**EXERCISE REQUIREMENTS:** Could you copy every record below exactly as it stands?

********

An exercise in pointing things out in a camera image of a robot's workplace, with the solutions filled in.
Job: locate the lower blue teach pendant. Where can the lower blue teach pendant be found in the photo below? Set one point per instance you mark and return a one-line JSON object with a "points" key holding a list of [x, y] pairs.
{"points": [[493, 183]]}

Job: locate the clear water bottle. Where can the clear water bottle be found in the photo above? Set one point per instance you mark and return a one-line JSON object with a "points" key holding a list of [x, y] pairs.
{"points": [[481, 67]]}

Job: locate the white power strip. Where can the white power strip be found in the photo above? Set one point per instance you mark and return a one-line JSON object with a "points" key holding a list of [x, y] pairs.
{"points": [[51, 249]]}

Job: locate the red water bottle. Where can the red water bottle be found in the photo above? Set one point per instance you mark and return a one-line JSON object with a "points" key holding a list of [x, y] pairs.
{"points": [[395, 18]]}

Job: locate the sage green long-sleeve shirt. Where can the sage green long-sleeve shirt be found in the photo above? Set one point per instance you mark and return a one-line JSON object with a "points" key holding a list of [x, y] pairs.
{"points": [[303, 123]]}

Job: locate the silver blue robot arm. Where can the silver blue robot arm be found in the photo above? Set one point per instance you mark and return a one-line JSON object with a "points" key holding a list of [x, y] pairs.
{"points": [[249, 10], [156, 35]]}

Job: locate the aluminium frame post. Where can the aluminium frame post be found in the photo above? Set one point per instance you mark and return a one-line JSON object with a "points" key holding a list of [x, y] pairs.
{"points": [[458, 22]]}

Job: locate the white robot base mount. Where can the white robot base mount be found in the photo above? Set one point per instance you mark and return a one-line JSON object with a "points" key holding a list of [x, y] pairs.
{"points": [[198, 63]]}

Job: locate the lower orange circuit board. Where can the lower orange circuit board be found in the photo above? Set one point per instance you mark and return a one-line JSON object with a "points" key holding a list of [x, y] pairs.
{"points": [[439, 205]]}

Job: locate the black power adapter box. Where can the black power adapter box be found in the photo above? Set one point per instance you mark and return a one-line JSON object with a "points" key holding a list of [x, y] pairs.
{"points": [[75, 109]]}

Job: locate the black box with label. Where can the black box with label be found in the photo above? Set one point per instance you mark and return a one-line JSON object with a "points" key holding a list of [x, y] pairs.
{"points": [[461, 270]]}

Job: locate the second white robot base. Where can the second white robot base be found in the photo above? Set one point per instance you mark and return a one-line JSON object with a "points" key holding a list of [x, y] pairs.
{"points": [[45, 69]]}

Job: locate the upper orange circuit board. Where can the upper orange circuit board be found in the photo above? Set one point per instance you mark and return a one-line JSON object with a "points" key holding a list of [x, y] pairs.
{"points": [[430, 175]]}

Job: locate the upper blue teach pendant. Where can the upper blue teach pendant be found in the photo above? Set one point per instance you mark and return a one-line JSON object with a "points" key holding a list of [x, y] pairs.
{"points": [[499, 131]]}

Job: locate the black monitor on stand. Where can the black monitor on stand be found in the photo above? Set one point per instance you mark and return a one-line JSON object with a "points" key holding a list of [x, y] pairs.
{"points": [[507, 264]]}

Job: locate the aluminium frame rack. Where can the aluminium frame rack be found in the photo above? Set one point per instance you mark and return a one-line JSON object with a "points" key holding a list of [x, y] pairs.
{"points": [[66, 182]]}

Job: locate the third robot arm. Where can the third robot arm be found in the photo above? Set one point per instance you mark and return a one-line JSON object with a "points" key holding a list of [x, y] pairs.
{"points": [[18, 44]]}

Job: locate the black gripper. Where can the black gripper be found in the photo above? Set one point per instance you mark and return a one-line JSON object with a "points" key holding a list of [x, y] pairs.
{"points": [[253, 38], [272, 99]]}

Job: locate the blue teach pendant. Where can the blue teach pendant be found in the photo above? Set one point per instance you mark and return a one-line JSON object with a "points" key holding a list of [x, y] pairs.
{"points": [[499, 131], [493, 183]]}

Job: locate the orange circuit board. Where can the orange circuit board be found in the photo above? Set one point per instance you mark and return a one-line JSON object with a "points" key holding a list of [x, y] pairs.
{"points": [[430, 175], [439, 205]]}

********

**REPLY:**
An exercise in pointing things out in a camera image of a robot's workplace, with the solutions filled in.
Job: locate the lower blue teach pendant. Where can the lower blue teach pendant be found in the photo below? Set one point per instance you mark and return a one-line JSON object with a "points" key holding a list of [x, y] pairs.
{"points": [[493, 183]]}

Job: locate the clear water bottle. Where can the clear water bottle be found in the photo above? Set one point per instance you mark and return a one-line JSON object with a "points" key holding a list of [x, y] pairs.
{"points": [[481, 67]]}

Job: locate the white power strip. Where can the white power strip be found in the photo above? Set one point per instance you mark and return a one-line JSON object with a "points" key holding a list of [x, y] pairs.
{"points": [[51, 249]]}

Job: locate the red water bottle. Where can the red water bottle be found in the photo above? Set one point per instance you mark and return a one-line JSON object with a "points" key holding a list of [x, y] pairs.
{"points": [[395, 18]]}

Job: locate the sage green long-sleeve shirt. Where can the sage green long-sleeve shirt be found in the photo above? Set one point per instance you mark and return a one-line JSON object with a "points" key holding a list of [x, y] pairs.
{"points": [[303, 123]]}

Job: locate the silver blue robot arm. Where can the silver blue robot arm be found in the photo above? Set one point per instance you mark and return a one-line JSON object with a "points" key holding a list of [x, y] pairs.
{"points": [[249, 10], [156, 35]]}

Job: locate the aluminium frame post. Where can the aluminium frame post be found in the photo above? Set one point per instance you mark and return a one-line JSON object with a "points" key holding a list of [x, y] pairs.
{"points": [[458, 22]]}

Job: locate the white robot base mount. Where can the white robot base mount be found in the photo above? Set one point per instance you mark and return a one-line JSON object with a "points" key holding a list of [x, y] pairs.
{"points": [[198, 63]]}

Job: locate the lower orange circuit board. Where can the lower orange circuit board be found in the photo above? Set one point per instance you mark and return a one-line JSON object with a "points" key holding a list of [x, y] pairs.
{"points": [[439, 205]]}

Job: locate the black power adapter box. Where can the black power adapter box be found in the photo above? Set one point per instance you mark and return a one-line JSON object with a "points" key holding a list of [x, y] pairs.
{"points": [[75, 109]]}

Job: locate the black box with label. Where can the black box with label be found in the photo above? Set one point per instance you mark and return a one-line JSON object with a "points" key holding a list of [x, y] pairs.
{"points": [[461, 270]]}

Job: locate the second white robot base. Where can the second white robot base be found in the photo above? Set one point per instance you mark and return a one-line JSON object with a "points" key holding a list of [x, y] pairs.
{"points": [[45, 69]]}

Job: locate the upper orange circuit board. Where can the upper orange circuit board be found in the photo above? Set one point per instance you mark and return a one-line JSON object with a "points" key holding a list of [x, y] pairs.
{"points": [[430, 175]]}

Job: locate the upper blue teach pendant. Where can the upper blue teach pendant be found in the photo above? Set one point per instance you mark and return a one-line JSON object with a "points" key holding a list of [x, y] pairs.
{"points": [[499, 131]]}

Job: locate the black monitor on stand. Where can the black monitor on stand be found in the photo above? Set one point per instance you mark and return a one-line JSON object with a "points" key holding a list of [x, y] pairs.
{"points": [[507, 264]]}

Job: locate the aluminium frame rack. Where can the aluminium frame rack be found in the photo above? Set one point per instance you mark and return a one-line JSON object with a "points" key holding a list of [x, y] pairs.
{"points": [[66, 182]]}

Job: locate the third robot arm. Where can the third robot arm be found in the photo above? Set one point per instance you mark and return a one-line JSON object with a "points" key holding a list of [x, y] pairs.
{"points": [[18, 44]]}

Job: locate the black gripper. Where can the black gripper be found in the photo above? Set one point per instance you mark and return a one-line JSON object with a "points" key holding a list of [x, y] pairs.
{"points": [[253, 38], [272, 99]]}

Job: locate the blue teach pendant. Where can the blue teach pendant be found in the photo above? Set one point per instance you mark and return a one-line JSON object with a "points" key holding a list of [x, y] pairs.
{"points": [[499, 131], [493, 183]]}

Job: locate the orange circuit board. Where can the orange circuit board be found in the photo above? Set one point per instance you mark and return a one-line JSON object with a "points" key holding a list of [x, y] pairs.
{"points": [[430, 175], [439, 205]]}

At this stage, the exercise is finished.